Ex-Ransomware-Verhandler verrät Kunden und gesteht Erpressung

Verhandler nutzte Vertrauensstellung für Cyberangriffe aus

Ein 41-jähriger Mann aus Florida hat sich schuldig bekannt, gemeinsam mit BlackCat-Affiliaten Ransomware-Angriffe auf US-Unternehmen verübt zu haben – darunter auch Firmen, die er als Verhandler für DigitalMint vertreten sollte. Wie das US-Justizministerium mitteilte, nutzte Angelo John Martino III seine Insiderkenntnisse aus den Verhandlungen, um die Lösegeldforderungen zu maximieren.

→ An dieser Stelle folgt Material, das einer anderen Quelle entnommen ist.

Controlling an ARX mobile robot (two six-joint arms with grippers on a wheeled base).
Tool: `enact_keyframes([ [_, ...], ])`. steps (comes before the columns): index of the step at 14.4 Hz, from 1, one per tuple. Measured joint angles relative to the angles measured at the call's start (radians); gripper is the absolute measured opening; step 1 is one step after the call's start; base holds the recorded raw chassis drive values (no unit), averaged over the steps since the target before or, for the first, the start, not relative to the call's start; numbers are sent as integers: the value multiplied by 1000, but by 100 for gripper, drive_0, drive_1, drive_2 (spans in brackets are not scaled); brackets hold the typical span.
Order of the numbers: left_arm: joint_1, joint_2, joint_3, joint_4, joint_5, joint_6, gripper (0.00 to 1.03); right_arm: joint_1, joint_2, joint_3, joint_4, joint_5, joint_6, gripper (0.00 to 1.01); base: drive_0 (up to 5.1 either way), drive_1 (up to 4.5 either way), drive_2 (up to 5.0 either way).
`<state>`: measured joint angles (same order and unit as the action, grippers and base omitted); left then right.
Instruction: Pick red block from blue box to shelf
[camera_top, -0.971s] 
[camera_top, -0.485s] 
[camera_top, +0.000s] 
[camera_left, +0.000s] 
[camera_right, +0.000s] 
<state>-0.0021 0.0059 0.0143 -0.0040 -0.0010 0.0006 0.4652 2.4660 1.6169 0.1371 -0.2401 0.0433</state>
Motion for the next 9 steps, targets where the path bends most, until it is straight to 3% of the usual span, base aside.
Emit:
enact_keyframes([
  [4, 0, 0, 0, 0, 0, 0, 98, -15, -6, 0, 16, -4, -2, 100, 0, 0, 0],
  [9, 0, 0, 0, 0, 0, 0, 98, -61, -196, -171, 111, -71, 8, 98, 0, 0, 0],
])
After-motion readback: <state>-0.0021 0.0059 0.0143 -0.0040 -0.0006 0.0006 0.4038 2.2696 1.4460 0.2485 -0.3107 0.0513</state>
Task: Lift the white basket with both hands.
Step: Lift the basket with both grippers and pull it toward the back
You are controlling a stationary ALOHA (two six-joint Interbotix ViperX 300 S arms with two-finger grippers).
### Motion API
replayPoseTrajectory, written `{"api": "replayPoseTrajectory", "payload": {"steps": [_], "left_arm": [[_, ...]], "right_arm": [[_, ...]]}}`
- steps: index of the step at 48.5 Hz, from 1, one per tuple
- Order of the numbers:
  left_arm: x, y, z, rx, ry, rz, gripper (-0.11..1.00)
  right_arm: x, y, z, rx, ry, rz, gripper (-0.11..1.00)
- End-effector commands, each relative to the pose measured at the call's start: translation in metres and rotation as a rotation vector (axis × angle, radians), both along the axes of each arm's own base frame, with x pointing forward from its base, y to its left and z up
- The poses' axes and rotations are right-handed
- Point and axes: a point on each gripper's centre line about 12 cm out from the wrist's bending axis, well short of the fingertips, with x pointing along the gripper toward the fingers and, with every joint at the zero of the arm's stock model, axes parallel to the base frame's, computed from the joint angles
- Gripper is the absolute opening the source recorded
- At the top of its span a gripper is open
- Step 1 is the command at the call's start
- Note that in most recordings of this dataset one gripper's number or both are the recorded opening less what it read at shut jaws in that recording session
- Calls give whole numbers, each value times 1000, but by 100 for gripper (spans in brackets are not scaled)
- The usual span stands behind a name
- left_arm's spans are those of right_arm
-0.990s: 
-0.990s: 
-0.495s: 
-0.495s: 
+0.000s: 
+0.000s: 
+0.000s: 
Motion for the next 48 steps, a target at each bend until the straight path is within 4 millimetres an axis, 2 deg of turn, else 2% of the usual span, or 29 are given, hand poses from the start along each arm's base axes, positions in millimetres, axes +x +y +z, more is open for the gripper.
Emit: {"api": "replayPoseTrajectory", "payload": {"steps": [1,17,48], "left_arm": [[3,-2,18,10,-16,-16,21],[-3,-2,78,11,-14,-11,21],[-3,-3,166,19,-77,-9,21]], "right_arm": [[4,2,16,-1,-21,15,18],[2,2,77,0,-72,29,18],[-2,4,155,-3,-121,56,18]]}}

Doppelte Rolle: Opfer und Täter zugleich

Martino arbeitete für DigitalMint, eine Firma, die auf Ransomware-Verhandlungen spezialisiert ist. Fünf seiner Opfer hatten ihn offiziell als Verhandler engagiert. Statt sie zu schützen, lieferte er jedoch sensible Informationen an Cyberkriminelle – darunter Details zu Versicherungspolicen und internen Verhandlungsstrategien. Alle fünf betroffenen Unternehmen zahlten schließlich Lösegeld.

Laut Anklage half Martino seinen Komplizen, insgesamt 75,3 Millionen Dollar zu erpressen. Darunter befanden sich 26,8 Millionen Dollar von einer gemeinnützigen Organisation und 25,7 Millionen Dollar von einem Finanzdienstleister. Die Zahlungen erfolgten zwischen April und November 2023.

Kooperation mit weiteren Cyberkriminellen

Martino arbeitete laut Geständnis mit zwei weiteren ehemaligen DigitalMint-Mitarbeitern zusammen: Kevin Tyler Martin, ebenfalls Verhandler, und Ryan Clifford Goldberg, ehemaliger Vorfallmanager bei Sygnia. Gemeinsam setzten sie BlackCat-Ransomware (auch bekannt als ALPHV) gegen fünf weitere US-Unternehmen ein. Martin und Goldberg hatten bereits im Dezember 2024 ein Geständnis abgelegt und sollen am 30. April 2025 verurteilt werden.

Justizministerium: Verrat an Kunden und Branche

„Angelo Martinos Kunden vertrauten ihm, um Ransomware-Bedrohungen abzuwehren und Schäden zu beheben. Stattdessen verriet er sie, startete selbst Angriffe und schädigte damit nicht nur seine Opfer, sondern auch seinen Arbeitgeber und die gesamte Incident-Response-Branche.“

A. Tysen Duva, stellvertretender Generalstaatsanwalt im Justizministerium

Interne Chats belegen systematischen Betrug

Behörden veröffentlichten Auszüge aus Martinos Chatverläufen mit Komplizen und Opfern. Darin zeigte sich, wie er gezielt Druck aufbaute, um Lösegeldforderungen in die Höhe zu treiben. In einem Fall teilte er einem BlackCat-Affiliaten mit, die Versicherung des Opfers genehmige „nur kleine Beträge“ – und bot an, die maximale Zahlungsbereitschaft des Unternehmens zu ermitteln.

DigitalMint, das selbst nicht beschuldigt wird, entließ Martino umgehend nach Bekanntwerden der Ermittlungen im April 2025. Das Unternehmen äußerte sich nicht zu den Vorwürfen.

Hintergrund: Risiken der Ransomware-Verhandlungen

Der Fall unterstreicht die Gefahren von Backchannel-Verhandlungen in der Cyberkriminalität. Obwohl solche Praktiken selten sind, zeigen sie, wie anfällig das System für Missbrauch ist. Experten warnen vor unkontrollierten Verhandlungen, die ohne ausreichende Transparenz oder Aufsicht ablaufen.

Die Ermittlungen laufen weiter. Martino bleibt bis zur Verurteilung auf freiem Fuß.